Et, comme vous l’écrivez, on se rend en Terre Sainte pour «marcher là où tout a commencé». Dans la Galilée de Nazareth et de Capharnaüm, les lieux où Jésus a grandi et a commencé son service d’annonciateur du Royaume de Dieu; dans la Judée de Bethléem et de Jérusalem, où il est né et où s’est accomplie sa parabole terrestre; dans ces lieux, vous vous êtes fait pèlerin pour toucher de vos propres mains le mystère insondable du christianisme. Ce que vous définissez avec des mots qui me touchent profondément: «L’Incarnation. Dieu a pris chair, os, voix, sang en Jésus».
Oui, la Terre Sainte nous offre ce grand don: toucher littéralement de nos propres mains que le christianisme n’est pas une théorie ou une idéologie, mais l’expérience d’un fait historique. Cet événement, cette Personne, on peut encore les rencontrer ici, dans les collines ensoleillées de Galilée, dans les étendues du désert de Judée, dans les ruelles de Jérusalem. Non pas comme une expérience purement mystique, mais comme la contre-preuve réelle que les Evangiles nous ont transmis le déroulement effectif d’un fait historique, dans lequel s’est déployée la révélation définitive de Dieu à l’homme et à la femme de tous les temps: Dieu s’est incarné dans un homme, Jésus de Naza-reth, pour nous annoncer que son Royaume nous est proche. Vous l’avez bien mis en évidence dans le Chemin de Croix, lorsqu’à un moment donné vous dites: «L’humanité de mon Dieu n’est pas un simulacre». Non! Dieu s’est réellement fait chair et sang en Jésus, et comme homme, il a vécu, aimé, souffert par amour pour nous, pour tous et pour chacun, en donnant sa vie sur la Croix. C’est bien là la bonne nouvelle que nous attendons tous: Dieu n’est pas un être mystérieux dissimulé dans les nuages, mais quelqu’un qui vient vers nous et se familiarise avec nous.

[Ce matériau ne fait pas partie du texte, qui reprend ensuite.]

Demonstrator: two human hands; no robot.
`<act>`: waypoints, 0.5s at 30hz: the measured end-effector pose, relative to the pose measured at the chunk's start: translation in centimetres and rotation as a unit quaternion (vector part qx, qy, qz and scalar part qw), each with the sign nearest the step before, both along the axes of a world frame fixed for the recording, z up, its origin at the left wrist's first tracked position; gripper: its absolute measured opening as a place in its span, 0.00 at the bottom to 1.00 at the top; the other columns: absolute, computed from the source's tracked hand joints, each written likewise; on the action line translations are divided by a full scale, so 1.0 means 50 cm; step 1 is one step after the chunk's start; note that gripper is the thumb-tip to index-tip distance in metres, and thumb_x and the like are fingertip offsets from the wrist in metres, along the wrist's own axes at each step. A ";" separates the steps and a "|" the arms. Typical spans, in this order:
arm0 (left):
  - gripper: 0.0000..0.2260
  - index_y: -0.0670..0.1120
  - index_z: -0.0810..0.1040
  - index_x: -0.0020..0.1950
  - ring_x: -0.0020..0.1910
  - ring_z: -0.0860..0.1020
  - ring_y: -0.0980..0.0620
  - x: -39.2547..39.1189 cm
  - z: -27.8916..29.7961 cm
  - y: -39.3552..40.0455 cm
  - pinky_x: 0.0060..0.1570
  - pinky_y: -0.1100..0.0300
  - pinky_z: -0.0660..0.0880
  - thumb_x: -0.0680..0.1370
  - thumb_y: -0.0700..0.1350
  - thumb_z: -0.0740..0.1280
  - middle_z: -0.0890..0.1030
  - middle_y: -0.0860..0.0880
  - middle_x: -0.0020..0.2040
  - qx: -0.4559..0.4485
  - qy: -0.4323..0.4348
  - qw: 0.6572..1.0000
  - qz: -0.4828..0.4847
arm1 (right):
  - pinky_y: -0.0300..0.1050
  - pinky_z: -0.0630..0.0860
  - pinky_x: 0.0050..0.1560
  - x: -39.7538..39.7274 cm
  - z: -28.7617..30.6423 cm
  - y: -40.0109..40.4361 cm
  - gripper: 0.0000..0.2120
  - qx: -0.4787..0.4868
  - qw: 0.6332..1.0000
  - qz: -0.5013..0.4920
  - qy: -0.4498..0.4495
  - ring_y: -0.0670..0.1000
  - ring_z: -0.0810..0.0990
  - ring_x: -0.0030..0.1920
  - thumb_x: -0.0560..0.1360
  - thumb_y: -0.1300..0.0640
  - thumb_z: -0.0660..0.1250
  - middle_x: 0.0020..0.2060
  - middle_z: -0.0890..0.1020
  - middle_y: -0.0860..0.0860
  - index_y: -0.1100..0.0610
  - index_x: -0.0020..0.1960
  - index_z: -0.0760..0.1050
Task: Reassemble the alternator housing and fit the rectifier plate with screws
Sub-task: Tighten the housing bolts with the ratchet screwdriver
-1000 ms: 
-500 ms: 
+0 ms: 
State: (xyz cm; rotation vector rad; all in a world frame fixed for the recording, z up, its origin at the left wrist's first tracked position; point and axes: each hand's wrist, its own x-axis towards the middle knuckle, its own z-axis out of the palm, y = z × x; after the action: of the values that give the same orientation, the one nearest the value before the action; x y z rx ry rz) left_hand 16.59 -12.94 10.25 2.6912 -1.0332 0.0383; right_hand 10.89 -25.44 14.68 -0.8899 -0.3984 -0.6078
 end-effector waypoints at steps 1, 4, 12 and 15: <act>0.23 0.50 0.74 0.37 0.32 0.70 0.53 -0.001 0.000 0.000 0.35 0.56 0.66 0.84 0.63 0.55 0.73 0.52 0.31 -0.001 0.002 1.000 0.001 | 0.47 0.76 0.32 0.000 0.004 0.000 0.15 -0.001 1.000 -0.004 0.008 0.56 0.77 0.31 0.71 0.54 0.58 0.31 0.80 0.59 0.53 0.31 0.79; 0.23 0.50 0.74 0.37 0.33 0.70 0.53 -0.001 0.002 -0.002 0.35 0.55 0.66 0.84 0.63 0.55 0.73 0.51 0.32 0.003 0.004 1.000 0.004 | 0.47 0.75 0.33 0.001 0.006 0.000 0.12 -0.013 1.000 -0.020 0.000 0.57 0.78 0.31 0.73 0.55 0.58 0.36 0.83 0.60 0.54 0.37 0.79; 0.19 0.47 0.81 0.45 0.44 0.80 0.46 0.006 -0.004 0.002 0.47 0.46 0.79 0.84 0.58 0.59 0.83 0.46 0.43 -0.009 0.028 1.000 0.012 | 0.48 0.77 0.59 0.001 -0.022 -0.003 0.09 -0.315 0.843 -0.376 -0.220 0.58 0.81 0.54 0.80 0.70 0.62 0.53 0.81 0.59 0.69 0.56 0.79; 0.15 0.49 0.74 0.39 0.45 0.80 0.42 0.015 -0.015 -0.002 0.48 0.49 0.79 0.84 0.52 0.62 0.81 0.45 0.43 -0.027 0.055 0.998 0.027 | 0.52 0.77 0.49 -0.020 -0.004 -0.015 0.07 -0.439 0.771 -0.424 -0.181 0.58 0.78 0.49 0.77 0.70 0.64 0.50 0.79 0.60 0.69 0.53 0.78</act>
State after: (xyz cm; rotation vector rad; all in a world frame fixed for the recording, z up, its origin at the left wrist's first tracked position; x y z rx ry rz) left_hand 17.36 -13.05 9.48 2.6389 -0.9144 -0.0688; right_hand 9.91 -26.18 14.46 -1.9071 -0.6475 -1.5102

D’autres aspects de votre récit émouvant m’ont interpellé. La mention, par exemple, de saint Charles de Foucauld qui, comme vous me l’avez dit lors d’une de nos rencontres, a été l’origine providentielle de votre rencontre avec Dieu lors d’une nuit aventureuse dans le désert. Le fait d’avoir vu et touché les lieux où le frère Charles a vécu à Nazareth, mûrissant là cette spiritualité qui a fait de lui un «frère universel», vous a aussi ouvert à l’intimité d’une vision théologique que vous résumez ainsi: «Témoigner. Pas convertir». Je l’ai moi-même répété plusieurs fois, faisant écho à une affirmation de Be-
noît xvi: «L’Eglise ne grandit pas par prosélytisme mais par attraction». Le chrétien ne convertit personne, il témoigne plutôt du fait que Dieu lui a tendu la main, l’a sauvé de l’abîme de ses péchés et lui a témoigné une infinie miséricorde. Telle est la vocation du chrétien: être le témoin d’un salut qui l’a atteint.

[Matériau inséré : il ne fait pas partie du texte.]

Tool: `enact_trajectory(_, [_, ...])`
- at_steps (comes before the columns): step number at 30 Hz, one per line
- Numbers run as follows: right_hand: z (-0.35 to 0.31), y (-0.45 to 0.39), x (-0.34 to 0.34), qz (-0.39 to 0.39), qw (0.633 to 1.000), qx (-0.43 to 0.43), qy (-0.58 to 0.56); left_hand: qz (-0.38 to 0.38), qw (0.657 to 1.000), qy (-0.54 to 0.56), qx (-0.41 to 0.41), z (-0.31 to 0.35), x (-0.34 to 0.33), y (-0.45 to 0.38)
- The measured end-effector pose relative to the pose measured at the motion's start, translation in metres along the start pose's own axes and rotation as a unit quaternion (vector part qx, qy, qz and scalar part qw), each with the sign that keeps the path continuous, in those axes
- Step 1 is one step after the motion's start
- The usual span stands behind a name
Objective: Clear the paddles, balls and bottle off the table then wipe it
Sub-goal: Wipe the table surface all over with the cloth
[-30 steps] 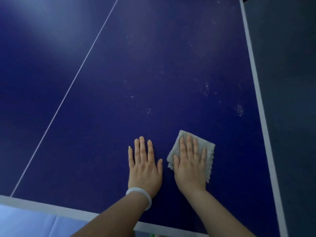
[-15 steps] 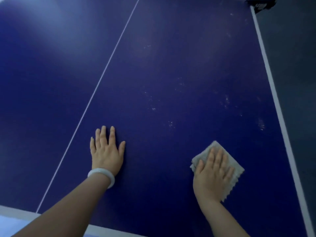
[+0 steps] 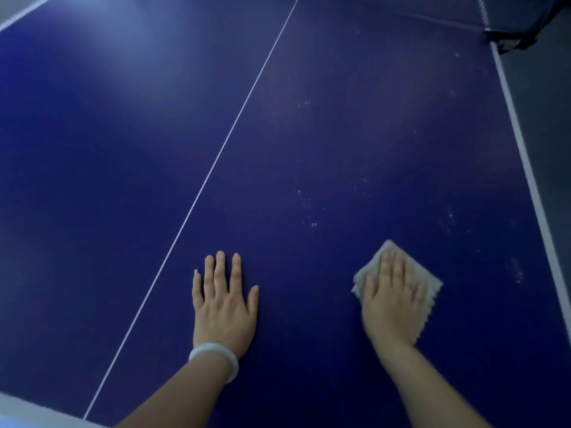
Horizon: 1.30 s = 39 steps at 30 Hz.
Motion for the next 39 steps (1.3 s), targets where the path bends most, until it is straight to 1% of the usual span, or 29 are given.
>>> enact_trajectory(1, [-0.022, 0.016, -0.003, 0.013, 0.999, 0.029, 0.010, -0.001, 1.000, -0.003, 0.001, -0.001, 0.000, 0.000])
enact_trajectory(2, [-0.050, 0.031, -0.008, 0.009, 0.997, 0.081, 0.006, -0.004, 1.000, -0.008, 0.000, -0.002, -0.001, 0.000])
enact_trajectory(4, [-0.103, 0.049, -0.020, -0.007, 0.975, 0.221, -0.012, -0.010, 1.000, -0.017, -0.004, -0.002, -0.002, -0.001])
enact_trajectory(5, [-0.123, 0.045, -0.020, -0.014, 0.960, 0.280, -0.009, -0.013, 1.000, -0.020, -0.006, -0.003, -0.003, -0.001])
enact_trajectory(7, [-0.140, 0.017, -0.017, -0.029, 0.935, 0.352, 0.029, -0.015, 1.000, -0.021, -0.006, -0.002, -0.001, -0.002])
enact_trajectory(8, [-0.137, -0.004, -0.016, -0.031, 0.933, 0.356, 0.049, -0.014, 1.000, -0.020, -0.007, -0.001, -0.001, -0.002])
enact_trajectory(9, [-0.125, -0.028, -0.015, -0.045, 0.945, 0.319, 0.052, -0.011, 1.000, -0.018, -0.009, -0.001, -0.001, -0.002])
enact_trajectory(11, [-0.083, -0.065, -0.009, -0.052, 0.986, 0.155, 0.031, -0.008, 1.000, -0.014, -0.013, 0.000, -0.001, 0.000])
enact_trajectory(12, [-0.070, -0.070, -0.006, -0.051, 0.995, 0.085, 0.021, -0.007, 1.000, -0.012, -0.014, -0.001, -0.001, 0.000])
enact_trajectory(13, [-0.070, -0.067, -0.006, -0.049, 0.997, 0.052, 0.015, -0.006, 1.000, -0.010, -0.015, -0.001, -0.001, 0.000])
enact_trajectory(14, [-0.079, -0.058, -0.008, -0.041, 0.997, 0.059, 0.017, -0.005, 1.000, -0.007, -0.015, -0.001, -0.001, -0.001])
enact_trajectory(16, [-0.119, -0.037, -0.016, -0.037, 0.986, 0.161, 0.007, -0.003, 1.000, 0.000, -0.016, -0.001, 0.000, -0.002])
enact_trajectory(18, [-0.159, -0.029, -0.022, -0.058, 0.953, 0.296, 0.005, -0.007, 1.000, 0.006, -0.020, 0.000, -0.001, -0.002])
enact_trajectory(19, [-0.173, -0.035, -0.023, -0.061, 0.934, 0.350, 0.021, -0.007, 1.000, 0.008, -0.021, -0.001, -0.002, -0.002])
enact_trajectory(20, [-0.179, -0.048, -0.022, -0.059, 0.924, 0.378, 0.029, -0.005, 1.000, 0.009, -0.021, -0.001, -0.002, -0.002])
enact_trajectory(21, [-0.177, -0.067, -0.020, -0.062, 0.928, 0.367, 0.027, -0.003, 1.000, 0.010, -0.019, -0.001, -0.002, -0.002])
enact_trajectory(22, [-0.165, -0.091, -0.017, -0.066, 0.948, 0.310, 0.022, -0.003, 1.000, 0.013, -0.018, -0.001, -0.002, -0.002])
enact_trajectory(23, [-0.149, -0.113, -0.013, -0.067, 0.971, 0.229, 0.019, -0.004, 1.000, 0.015, -0.019, -0.001, -0.003, -0.002])
enact_trajectory(24, [-0.139, -0.125, -0.011, -0.072, 0.984, 0.164, 0.015, -0.005, 1.000, 0.017, -0.021, -0.001, -0.004, -0.001])
enact_trajectory(25, [-0.144, -0.127, -0.011, -0.075, 0.986, 0.145, 0.013, -0.004, 1.000, 0.019, -0.022, -0.001, -0.006, -0.001])
enact_trajectory(26, [-0.160, -0.123, -0.012, -0.072, 0.982, 0.175, 0.012, -0.003, 1.000, 0.023, -0.021, -0.002, -0.006, -0.002])
enact_trajectory(27, [-0.186, -0.114, -0.014, -0.070, 0.968, 0.242, 0.016, -0.003, 0.999, 0.026, -0.019, -0.002, -0.006, -0.002])
enact_trajectory(29, [-0.241, -0.090, -0.023, -0.093, 0.918, 0.385, 0.016, -0.002, 0.999, 0.027, -0.018, -0.002, -0.005, -0.002])
enact_trajectory(30, [-0.265, -0.084, -0.026, -0.109, 0.898, 0.426, 0.014, -0.005, 0.999, 0.026, -0.018, -0.002, -0.005, -0.001])
enact_trajectory(31, [-0.286, -0.084, -0.029, -0.121, 0.891, 0.437, 0.008, -0.008, 0.999, 0.026, -0.019, -0.002, -0.005, -0.001])
enact_trajectory(34, [-0.336, -0.093, -0.032, -0.152, 0.889, 0.432, -0.014, -0.006, 1.000, 0.022, -0.017, -0.002, -0.003, 0.000])
enact_trajectory(37, [-0.350, -0.099, -0.034, -0.163, 0.867, 0.471, 0.008, -0.009, 1.000, 0.023, -0.017, -0.001, -0.003, -0.002])
enact_trajectory(38, [-0.337, -0.110, -0.032, -0.153, 0.878, 0.454, 0.012, -0.006, 1.000, 0.023, -0.017, -0.001, -0.003, -0.002])
enact_trajectory(39, [-0.313, -0.126, -0.027, -0.136, 0.903, 0.408, 0.010, -0.004, 1.000, 0.023, -0.016, -0.001, -0.003, -0.001])
Point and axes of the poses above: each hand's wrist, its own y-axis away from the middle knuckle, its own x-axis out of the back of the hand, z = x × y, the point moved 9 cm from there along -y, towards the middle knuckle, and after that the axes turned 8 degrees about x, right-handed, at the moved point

Et en rappelant Charles de Foucauld, je me permets de terminer en empruntant le titre que vous avez choisi de donner à votre carnet de voyage, Le défi de Jérusalem, qui est selon moi, en réalité, le défi auquel nous sommes tous confrontés, celui de la fraternité humaine. A Jérusalem, vous l’avez vu et raconté, les grandes traditions religieuses qui se réfèrent à Abraham se rencontrent: le judaïsme, le christianisme et l’islam. Et ce n’est pas un hasard si, lors de mon voyage apostolique en 2014, j’ai voulu être accompagné par deux personnalités juive et musulmane, le rabbin Abraham Skorka et le représentant musulman Omar Abboud. Car je voulais manifester, également d’une manière visible, que les croyants sont appelés à être des frères et des bâtisseurs de ponts, et non plus des ennemis ou des faiseurs de guerre. Notre vocation est la fraternité, car nous sommes les enfants du même Dieu. Le défi que Jérusalem pose encore aujourd’hui au monde est précisément celui-ci: éveiller dans le cœur de chaque être humain le désir de regarder l’autre comme un frère dans l’unique famille humaine. Ce n’est qu’en ayant conscience de cela que nous pourrons construire un avenir possible, en faisant taire les armes de la destruction et de la haine, et en répandant dans le monde entier le doux parfum de la paix que Dieu nous donne inlassablement.